Find myself looking for an overview too often. So let’s create a rough overview of common used config for Spark.

As a start, create a Spark Session with default config:

from pyspark.sql import SparkSession
spark = SparkSession.builder \
    .master(SPARK_MASTER) \
    .appname("app name") \
    .getOrCreate()

The Spark Context represents the connection to the cluster; communicaties with lower-level API’s and RDDs.

Some resource settings on the driver:

...
    .config("spark.driver.memory", "8g")
...
    .config("spark.cores.max", "4")
    .config("spark.executor.memory", "8g")
    .config("spark.executor.cores", "4")
...

Number of shuffle partitions (default is 200), should ideally be equal to the number of cores in the cluster:

...
    .config("spark.sql.shuffle.partitions", "1800")
...

Connect to S3 bucket

Receive the credentials with boto3, then:

...
    .config("spark.hadoop.fs.s3.impl", "org.apache.hadoop.fs.s3a.S3AFileSystem")
    .config("spark.hadoop.fs.s3a.aws.credentials.provider", ",".join([
        "org.apache.hadoop.fs.s3a.TemporaryAWSCredentialsProvider",  # Must be set before amazonaws
        "com.amazonaws.auth.EnvironmentVariableCredentialsProvider",
        "com.amazonaws.auth.InstanceProfileCredentialsProvider",  # Must be set explicitely
    ]))
    .config("spark.hadoop.fs.s3a.access.key", credentials['AccessKeyId']) \
    .config("spark.hadoop.fs.s3a.secret.key", credentials['SecretAccessKey']) \
    .config("spark.hadoop.fs.s3a.session.token", credentials['SessionToken']) \
...

Alternatively, when you need to connect to multiple S3 buckets with different credentials per bucket:

...
    .config(f"spark.hadoop.fs.s3.bucket.{bucket}.access.key", credentials["AccessKeyId"])
    .config(f"spark.hadoop.fs.s3.bucket.{bucket}.secret.key", credentials["SecretAccessKey"])
    .config(f"spark.hadoop.fs.s3.bucket.{bucket}.secret.token", credentials["SessionToken"])
...

Take full ownership of the bucket:

...
    .config("org.apache.hadoop.fs.s3a.acl.default", "BucketOwnerFullControl")
    .config("spark.hadoop.fs.s3a.canned.acl", "BucketOwnerFullControl")
    .config("spark.hadoop.fs.s3.canned.acl", "BucketOwnerFullControl")

Enable Hive and point to Hive metastore URI:

...
    .enableHiveSupport() \
    .config("hive.metastore.uris", "thrift://metastore_uri:9083") \

Spark and timeseries

When working with timeseries:

    .config("spark.sql.datetime.java8API.enabled", "true") \

Spark started before java8 and before that, Java had terrible built-in library for date/time (everyone is using joda time)/ Spark didn’t use joda time internally, it used things like java.sql.Timestamp.

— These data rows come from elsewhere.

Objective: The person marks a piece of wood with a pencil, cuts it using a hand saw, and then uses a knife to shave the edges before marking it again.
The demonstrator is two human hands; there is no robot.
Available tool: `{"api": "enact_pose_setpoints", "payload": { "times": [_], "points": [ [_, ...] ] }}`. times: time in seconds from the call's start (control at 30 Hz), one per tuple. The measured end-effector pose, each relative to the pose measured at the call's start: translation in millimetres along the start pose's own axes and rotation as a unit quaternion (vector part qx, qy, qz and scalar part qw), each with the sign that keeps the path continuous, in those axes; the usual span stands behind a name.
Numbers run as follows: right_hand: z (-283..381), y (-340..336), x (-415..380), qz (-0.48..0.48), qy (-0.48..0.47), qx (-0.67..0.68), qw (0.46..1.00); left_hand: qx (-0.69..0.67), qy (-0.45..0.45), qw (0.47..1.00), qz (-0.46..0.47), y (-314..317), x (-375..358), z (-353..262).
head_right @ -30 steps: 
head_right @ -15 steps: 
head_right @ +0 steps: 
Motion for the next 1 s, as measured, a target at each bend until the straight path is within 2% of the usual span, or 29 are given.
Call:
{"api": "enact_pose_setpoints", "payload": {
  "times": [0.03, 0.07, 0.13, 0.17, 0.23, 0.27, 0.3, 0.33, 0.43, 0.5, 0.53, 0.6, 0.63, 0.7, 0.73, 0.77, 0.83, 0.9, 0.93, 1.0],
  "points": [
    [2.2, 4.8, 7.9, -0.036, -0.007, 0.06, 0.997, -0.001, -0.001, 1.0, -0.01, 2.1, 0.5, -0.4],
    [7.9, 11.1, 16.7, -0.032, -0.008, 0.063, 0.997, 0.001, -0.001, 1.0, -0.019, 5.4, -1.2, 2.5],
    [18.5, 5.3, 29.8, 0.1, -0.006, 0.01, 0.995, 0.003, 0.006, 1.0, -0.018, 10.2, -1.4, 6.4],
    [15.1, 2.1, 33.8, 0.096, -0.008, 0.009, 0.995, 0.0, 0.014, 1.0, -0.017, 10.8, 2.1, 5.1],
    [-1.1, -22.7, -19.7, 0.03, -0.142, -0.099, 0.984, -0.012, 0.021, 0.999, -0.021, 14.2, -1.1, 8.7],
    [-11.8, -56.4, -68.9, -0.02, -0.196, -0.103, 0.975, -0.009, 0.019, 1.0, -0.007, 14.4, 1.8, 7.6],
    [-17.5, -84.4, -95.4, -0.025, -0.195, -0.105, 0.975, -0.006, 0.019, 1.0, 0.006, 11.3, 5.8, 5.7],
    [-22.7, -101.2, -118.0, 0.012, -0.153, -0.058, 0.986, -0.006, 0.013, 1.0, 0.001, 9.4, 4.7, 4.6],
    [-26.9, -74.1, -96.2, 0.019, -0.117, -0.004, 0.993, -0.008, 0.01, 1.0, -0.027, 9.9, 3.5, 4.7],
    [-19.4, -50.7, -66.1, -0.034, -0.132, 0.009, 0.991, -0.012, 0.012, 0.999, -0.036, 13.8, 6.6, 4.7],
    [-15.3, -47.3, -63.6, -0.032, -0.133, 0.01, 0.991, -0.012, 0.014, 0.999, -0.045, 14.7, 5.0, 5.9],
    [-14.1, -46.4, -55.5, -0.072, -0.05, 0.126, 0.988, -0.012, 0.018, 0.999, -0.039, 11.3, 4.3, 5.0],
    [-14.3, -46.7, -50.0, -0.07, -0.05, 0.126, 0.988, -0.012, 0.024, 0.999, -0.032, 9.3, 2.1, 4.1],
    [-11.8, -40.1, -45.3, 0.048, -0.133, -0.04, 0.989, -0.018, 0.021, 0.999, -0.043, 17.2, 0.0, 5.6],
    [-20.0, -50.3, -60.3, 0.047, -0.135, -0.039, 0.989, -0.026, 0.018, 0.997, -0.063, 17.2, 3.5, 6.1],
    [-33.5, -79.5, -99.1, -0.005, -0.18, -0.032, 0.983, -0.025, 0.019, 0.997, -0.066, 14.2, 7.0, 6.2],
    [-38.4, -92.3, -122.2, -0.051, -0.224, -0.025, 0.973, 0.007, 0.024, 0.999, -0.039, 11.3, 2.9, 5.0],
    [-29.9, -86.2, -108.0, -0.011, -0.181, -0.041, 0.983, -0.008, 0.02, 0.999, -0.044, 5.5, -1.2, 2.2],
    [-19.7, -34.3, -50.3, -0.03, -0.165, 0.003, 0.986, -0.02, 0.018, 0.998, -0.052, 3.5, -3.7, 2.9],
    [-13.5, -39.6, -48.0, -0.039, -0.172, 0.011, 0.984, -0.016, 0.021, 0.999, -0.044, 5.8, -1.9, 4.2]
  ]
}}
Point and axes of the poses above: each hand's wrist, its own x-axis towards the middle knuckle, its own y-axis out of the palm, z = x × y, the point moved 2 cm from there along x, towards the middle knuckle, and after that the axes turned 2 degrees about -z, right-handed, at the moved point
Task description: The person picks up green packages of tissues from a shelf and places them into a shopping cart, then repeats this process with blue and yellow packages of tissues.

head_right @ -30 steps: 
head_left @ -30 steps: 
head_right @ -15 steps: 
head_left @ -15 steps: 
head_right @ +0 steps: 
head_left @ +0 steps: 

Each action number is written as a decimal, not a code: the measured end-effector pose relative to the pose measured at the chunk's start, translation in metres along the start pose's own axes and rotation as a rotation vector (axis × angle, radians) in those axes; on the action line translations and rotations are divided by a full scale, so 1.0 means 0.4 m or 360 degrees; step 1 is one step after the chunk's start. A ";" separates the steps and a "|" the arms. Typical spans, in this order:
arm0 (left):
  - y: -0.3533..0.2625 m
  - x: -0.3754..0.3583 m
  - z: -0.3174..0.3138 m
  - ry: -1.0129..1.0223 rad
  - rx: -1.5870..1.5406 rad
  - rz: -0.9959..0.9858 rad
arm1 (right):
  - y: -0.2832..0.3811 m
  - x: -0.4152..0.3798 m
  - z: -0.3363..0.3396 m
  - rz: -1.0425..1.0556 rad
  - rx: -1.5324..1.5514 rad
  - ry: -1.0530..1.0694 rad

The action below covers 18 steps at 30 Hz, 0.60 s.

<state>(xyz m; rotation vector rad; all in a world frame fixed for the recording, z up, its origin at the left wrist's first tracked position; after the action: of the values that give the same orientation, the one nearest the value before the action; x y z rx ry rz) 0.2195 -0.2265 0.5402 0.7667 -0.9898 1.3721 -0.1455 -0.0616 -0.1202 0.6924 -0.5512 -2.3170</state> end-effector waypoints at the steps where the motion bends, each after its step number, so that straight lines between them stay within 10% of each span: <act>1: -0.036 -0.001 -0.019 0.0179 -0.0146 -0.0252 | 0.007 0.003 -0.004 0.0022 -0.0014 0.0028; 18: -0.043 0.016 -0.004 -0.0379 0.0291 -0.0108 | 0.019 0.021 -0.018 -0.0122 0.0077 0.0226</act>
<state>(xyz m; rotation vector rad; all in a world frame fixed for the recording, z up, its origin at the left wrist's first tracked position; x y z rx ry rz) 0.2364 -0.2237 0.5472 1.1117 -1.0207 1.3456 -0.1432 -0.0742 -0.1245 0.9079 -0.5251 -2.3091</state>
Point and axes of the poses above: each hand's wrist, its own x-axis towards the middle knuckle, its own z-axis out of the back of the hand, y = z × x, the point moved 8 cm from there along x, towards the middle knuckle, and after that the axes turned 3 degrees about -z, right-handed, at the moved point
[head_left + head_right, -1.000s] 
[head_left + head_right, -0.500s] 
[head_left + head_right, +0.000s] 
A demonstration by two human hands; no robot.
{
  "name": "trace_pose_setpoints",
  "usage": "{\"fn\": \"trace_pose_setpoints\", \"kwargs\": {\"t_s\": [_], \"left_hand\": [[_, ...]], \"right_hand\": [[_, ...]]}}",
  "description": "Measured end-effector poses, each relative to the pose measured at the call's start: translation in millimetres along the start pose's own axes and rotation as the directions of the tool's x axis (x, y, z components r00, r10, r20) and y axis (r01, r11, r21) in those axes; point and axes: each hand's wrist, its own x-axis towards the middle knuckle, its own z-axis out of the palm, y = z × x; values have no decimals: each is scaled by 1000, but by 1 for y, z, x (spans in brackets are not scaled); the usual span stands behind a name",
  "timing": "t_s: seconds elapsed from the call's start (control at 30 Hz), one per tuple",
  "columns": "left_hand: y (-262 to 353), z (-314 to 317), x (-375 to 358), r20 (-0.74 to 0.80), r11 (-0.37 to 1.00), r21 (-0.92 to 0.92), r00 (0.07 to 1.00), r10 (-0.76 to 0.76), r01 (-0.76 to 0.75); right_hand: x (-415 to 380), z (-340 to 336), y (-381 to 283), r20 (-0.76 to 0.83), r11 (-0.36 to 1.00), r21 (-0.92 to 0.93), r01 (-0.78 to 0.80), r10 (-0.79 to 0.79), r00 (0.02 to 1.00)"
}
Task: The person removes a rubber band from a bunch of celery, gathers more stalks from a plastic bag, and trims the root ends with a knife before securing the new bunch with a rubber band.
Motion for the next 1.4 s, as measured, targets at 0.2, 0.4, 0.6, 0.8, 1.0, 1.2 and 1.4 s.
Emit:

Java8 essentially included joda time as a built-in library, and everyone has been happily using that for date/time on the JVM, including the Scala community. Spark also adapted and moved away from java.sql.Timestamp to java.time.Instant. But, to keep things backward compatible, it didn’t force this change upon the users. Setting this config will use the java8 time library instead.

Kafka

the basics (start a consumer):

spark.readStream
  .format("kafka")
  .option("kafka.bootstrap.servers", "host-address:9092") // hosts
  .option("subscribe", "joosts-topic") // topic
  .option("includeHeaders", true)
  // all options go here...
  .load()
  .select(...)
  .filter(...)

configure the startingOffstets, either earliest, latest or specified per partition, like:

  .option("startingOffsets", """{"joosts-topic":{"0": 3106500, "1": 3106500, "2": 3106500, "3": 3106500, "4": 3106500, "5": 3106500}}""")

Accept data is lost when the retention time has passes:

  .option("failOnDataLoss", false)

Authentication:

  .option("kafka.security.protocol", "SASL_SSL")
  .option("kafka.ssl.endpoint.identification.algorithm", "https")
  .option("kafka.sasl.mechanism", "PLAIN")
  .option(
        "kafka.sasl.jaas.config",
        s"""kafkashaded.org.apache.kafka.common.security.plain.PlainLoginModule required username="$kafkaUsername" password="$kafkaPassword";""")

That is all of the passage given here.